IPC: The RPC Dream (1980s)

By the early 1980s, computers were no longer solitary machines. The minicomputer revolution and the rise of networked workstations had created a new problem: how should programs talk to each other across a wire? The previous decade had given us pipes and sockets and shared memory — mechanisms that worked beautifully when processes lived on the same box. But the network changed everything. Suddenly your collaborator’s data lived on a machine across the hall, and the old abstractions felt primitive.

Into this gap stepped one of the most elegant and dangerous ideas in the history of computing: the Remote Procedure Call. The premise was irresistible. What if calling a function on a remote machine looked exactly like calling one locally? What if the network could be made invisible?

It was a dream that would shape decades of systems design. And it was, in important ways, a lie.

The Intellectual Origins

The idea of making remote operations look like local function calls did not arrive fully formed. Its roots stretch back to the mid-1970s, when the early ARPANET was forcing researchers to confront the problem of resource sharing across networked nodes.

In 1974, Jon Postel and Jim White published RFC 674, “Procedure Call Protocol Documents, Version 2,” an attempt to define a general mechanism for inter-node communication as part of the National Software Works (NSW) project.

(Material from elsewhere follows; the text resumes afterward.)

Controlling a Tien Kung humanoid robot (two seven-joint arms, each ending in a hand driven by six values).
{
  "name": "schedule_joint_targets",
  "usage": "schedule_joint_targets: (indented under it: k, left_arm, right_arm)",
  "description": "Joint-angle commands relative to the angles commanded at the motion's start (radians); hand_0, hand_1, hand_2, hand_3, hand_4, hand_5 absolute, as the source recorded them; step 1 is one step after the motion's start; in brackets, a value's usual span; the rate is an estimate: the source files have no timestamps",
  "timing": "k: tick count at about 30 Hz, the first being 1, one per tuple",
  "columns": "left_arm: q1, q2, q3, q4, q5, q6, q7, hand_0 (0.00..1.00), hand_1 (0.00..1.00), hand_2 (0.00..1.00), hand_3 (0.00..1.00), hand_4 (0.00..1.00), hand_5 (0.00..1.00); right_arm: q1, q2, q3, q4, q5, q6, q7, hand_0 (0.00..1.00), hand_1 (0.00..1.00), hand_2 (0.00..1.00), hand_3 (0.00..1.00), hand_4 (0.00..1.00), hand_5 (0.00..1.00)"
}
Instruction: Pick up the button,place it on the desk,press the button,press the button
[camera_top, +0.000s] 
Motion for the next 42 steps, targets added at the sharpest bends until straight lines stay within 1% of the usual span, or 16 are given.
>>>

The protocol was controversial — RFC 684, published the following year, offered a pointed commentary on its limitations — but the core instinct was significant: model network communication as procedure calls with arguments and return values.

Two years later, RFC 707 (“A High-Level Framework for Network-Based Resource Sharing,” 1976) pushed the idea further. Its authors observed that protocols like TELNET and FTP both followed a call-and-response pattern. Rather than requiring programmers to learn the specific command vocabularies of each remote service, why not define a generic interface for executing remote procedures — one that accepted an argument list and returned a result? The idea was to “mechanize” the interaction patterns that humans were already performing manually at terminals.

These were sketches, not implementations. The concept needed someone to give it a name and a rigorous foundation. That person was Bruce Jay Nelson.

Nelson’s Thesis and the Xerox PARC Implementation

Bruce Nelson’s 1981 PhD dissertation at Carnegie Mellon University did something rare in computer science: it crystallized a vague intuition into a precise research program. Nelson coined the term “remote procedure call” and argued, systematically, that RPC was a “satisfactory and efficient programming language primitive for constructing distributed systems.” The procedure call — the most fundamental unit of program structure — could serve as the basis for all distributed communication.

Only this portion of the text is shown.